(1.) This is an appeal from the judgment of Sen J. dismissing an application made by the defendant mortgagor under the Bengal Money-lenders Act. The applicant asked for the mortgage transaction to be re-opened, and also asked that, in taking the account, the mortgagor should not be charged with compound interest, or charged with interest on the decretal amount, as provided by the final decree. The facts of the case are very simple. The appellant on 7 April 1937, took a loan from the respondent of Rs. 11,000, and executed a promissory note for that amount, the provision for interest being that it should be payable at the rate of 7 1/2 per cent. com-pound interest with quarterly rests. To secure the principal and interest the appellant deposited by way of equitable mortgage the title deeds of a property called No. 19, Mohan Began Lane. The suit to enforce the mortgage was instituted on I8th January 1939, the interest claimed amounting to Rs. 642 3-9. The suit was undefended, and on 3 March 1939, a preliminary decree was passed on 2 June, 1939, the registrar made his report wherein it was stated that on 17 January 1940, the mortgage debt and interest would amount to Rs. 11,769.13-3. On 15 April 1940, the final decree for sale was made, and it was provided in the decree that the decretal amount should carry interest at 6 per cent. until realization. Steps were taken to bring the property to sale, and while the sale was pending, the present notice of motion was served on 5 September 1940. Sen J. dismissed the application with costs on 12 September 1940. On 14 September 1940, the property was sold, but the sale has not been confirmed pending the disposal of this appeal.

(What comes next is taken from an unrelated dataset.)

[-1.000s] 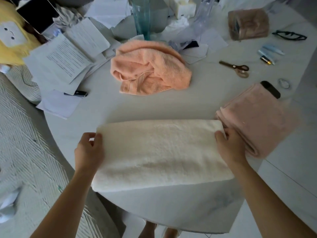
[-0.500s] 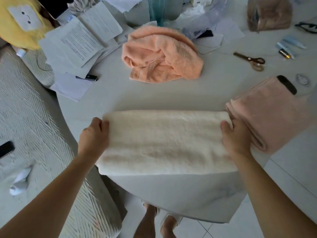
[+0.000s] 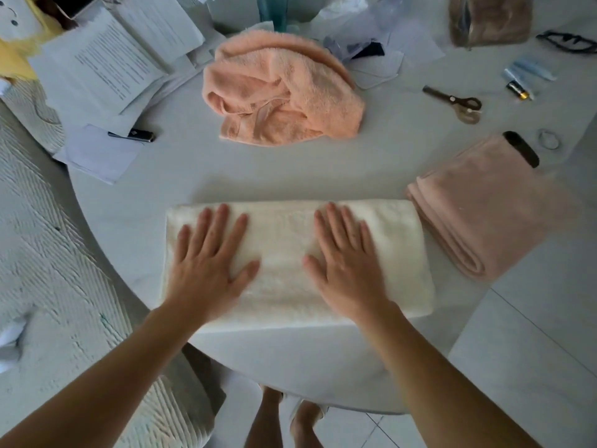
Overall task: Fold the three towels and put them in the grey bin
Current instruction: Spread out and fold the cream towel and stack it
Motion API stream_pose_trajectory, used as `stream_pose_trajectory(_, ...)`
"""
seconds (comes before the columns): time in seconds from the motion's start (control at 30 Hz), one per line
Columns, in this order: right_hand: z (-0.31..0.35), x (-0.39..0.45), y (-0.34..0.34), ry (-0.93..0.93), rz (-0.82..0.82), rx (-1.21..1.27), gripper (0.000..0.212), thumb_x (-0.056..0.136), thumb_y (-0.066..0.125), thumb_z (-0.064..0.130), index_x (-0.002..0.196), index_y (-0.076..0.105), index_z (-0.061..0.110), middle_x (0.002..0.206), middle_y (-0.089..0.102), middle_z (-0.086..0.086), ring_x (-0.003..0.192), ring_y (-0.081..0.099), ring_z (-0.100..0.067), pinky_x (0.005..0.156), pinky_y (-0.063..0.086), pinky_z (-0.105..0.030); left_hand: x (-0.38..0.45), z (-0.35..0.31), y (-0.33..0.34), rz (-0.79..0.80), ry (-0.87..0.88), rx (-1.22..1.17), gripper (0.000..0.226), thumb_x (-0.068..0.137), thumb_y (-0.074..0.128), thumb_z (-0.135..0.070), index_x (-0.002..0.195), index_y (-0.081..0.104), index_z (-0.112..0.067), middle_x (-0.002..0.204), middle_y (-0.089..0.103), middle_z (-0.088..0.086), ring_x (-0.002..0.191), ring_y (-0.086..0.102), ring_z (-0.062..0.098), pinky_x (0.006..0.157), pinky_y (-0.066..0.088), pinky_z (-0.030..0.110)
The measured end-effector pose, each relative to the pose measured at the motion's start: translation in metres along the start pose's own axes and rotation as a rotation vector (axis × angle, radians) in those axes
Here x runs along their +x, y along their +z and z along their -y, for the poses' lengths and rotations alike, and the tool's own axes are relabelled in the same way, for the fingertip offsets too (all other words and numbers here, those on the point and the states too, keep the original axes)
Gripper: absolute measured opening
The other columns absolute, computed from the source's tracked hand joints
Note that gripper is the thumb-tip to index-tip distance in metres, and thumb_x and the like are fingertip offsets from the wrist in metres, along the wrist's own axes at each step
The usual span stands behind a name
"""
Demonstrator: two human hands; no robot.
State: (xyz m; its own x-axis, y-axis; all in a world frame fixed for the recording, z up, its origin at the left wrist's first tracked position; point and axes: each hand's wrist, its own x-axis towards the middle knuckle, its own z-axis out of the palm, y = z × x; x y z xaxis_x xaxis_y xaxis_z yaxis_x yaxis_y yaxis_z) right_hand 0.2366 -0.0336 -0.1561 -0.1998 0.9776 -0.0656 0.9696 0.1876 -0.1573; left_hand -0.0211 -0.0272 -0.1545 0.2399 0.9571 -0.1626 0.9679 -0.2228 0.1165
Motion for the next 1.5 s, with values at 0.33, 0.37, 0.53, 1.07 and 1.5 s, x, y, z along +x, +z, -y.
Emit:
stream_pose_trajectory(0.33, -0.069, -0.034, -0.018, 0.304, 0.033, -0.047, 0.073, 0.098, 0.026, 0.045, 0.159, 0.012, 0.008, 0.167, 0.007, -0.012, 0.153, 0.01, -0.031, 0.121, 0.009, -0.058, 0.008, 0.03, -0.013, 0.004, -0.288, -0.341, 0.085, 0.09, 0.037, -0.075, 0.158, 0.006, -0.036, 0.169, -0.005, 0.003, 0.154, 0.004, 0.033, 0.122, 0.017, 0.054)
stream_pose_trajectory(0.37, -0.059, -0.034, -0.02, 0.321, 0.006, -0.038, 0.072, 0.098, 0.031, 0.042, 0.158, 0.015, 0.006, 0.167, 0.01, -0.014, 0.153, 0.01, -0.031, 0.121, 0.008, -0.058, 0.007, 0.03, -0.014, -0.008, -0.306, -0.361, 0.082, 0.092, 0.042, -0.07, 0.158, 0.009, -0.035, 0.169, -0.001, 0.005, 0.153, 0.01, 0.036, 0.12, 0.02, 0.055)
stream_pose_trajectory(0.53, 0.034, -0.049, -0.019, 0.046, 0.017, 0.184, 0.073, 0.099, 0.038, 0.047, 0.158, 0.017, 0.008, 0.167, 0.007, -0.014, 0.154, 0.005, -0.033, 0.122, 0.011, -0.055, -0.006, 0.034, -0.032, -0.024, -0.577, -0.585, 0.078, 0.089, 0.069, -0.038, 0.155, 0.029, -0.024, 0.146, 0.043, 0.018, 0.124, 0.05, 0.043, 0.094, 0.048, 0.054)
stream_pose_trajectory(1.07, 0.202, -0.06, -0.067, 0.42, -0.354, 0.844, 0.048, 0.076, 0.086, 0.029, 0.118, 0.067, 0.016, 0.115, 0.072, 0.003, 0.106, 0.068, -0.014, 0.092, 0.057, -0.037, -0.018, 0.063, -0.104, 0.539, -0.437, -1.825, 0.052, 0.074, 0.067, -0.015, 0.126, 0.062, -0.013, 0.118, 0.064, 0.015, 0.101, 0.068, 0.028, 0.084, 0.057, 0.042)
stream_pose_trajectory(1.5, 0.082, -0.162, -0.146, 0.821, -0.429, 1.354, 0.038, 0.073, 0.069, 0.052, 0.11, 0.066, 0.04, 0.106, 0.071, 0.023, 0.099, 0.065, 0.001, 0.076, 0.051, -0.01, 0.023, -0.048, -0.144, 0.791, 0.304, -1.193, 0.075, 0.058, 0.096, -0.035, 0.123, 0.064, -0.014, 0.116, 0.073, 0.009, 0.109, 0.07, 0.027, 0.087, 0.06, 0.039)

(2.) Three points are taken by the appellant, any of which, she says, entitles her to ask the Court to have the transaction re-opened and, in terms of Section 36, Bengal Money-lenders Act, to claim some of the reliefs provided thereby. Her first complaint is that the Court has allowed interest at the rate of 6 per cent, on the decretal amount as found due by the Registrar. Her objection to this part of the decree is based upon Section 31 of the Act. The relevant portions of that section are as follows: Notwithstanding anything contained in any law for the time being in force, no Court shall, in any decree passed in any suit to which this Act applies-(a) if the loan to which the decree relates was advanced before the commencement of this Act, allow any interest on the decretal amount.
(3.) The suit with which we are concerned is admittedly one to which the Act is applicable, and the loan to which the decree relates was advanced before the commencement of the Act. In dealing with the applicant's contention the learned Judge observed as follows: "It is contended that s.31, Bengal Money-lenders Act, would entitle the petitioner to this relief." He then refers to a decision of his own on exactly the same point. That decision is Katan Chunder Gupta v. Nirmal Chunder Neogy ( 41) 45 CWN 13. The observations of the learned Judge in that case were as follows: Learned counsel for the petitioner draws my attention to Section 31 of the Act and he says that by reason of the provisions of that section the petitioner would be entitled to reopen the decree because the Court has granted interest on the decretal amount. Now, there is no section in the Bengal Moneylenders Act, so far as I am aware, which says, that if a decree is passed whereby interest on the decretal amount is granted before the Act came into force, the judgment-debtor would be entitled to have that decree set aside, or modified, by a disallowance of that portion of the decree by which interest is granted on the decretal amount.